● **Data segment**:
****************
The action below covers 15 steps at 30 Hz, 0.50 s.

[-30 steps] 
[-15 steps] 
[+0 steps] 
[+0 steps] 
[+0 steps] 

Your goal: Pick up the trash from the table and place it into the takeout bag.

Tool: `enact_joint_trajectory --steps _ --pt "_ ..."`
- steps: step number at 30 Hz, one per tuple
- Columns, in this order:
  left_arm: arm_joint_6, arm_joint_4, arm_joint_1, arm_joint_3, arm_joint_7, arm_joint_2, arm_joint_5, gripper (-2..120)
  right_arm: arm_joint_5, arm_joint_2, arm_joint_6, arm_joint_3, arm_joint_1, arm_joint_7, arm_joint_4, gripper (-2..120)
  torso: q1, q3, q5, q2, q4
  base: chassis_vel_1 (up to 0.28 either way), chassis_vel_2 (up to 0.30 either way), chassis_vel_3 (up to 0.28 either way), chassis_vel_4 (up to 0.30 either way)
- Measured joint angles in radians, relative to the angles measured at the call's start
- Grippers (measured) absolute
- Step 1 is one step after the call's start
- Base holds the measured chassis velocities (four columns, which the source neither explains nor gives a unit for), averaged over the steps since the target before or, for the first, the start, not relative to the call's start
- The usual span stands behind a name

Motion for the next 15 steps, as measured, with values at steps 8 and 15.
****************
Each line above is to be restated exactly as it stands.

● **Written response**:
The action below covers 15 steps at 30 Hz, 0.50 s.

[-30 steps] 
[-15 steps] 
[+0 steps] 
[+0 steps] 
[+0 steps] 

Your goal: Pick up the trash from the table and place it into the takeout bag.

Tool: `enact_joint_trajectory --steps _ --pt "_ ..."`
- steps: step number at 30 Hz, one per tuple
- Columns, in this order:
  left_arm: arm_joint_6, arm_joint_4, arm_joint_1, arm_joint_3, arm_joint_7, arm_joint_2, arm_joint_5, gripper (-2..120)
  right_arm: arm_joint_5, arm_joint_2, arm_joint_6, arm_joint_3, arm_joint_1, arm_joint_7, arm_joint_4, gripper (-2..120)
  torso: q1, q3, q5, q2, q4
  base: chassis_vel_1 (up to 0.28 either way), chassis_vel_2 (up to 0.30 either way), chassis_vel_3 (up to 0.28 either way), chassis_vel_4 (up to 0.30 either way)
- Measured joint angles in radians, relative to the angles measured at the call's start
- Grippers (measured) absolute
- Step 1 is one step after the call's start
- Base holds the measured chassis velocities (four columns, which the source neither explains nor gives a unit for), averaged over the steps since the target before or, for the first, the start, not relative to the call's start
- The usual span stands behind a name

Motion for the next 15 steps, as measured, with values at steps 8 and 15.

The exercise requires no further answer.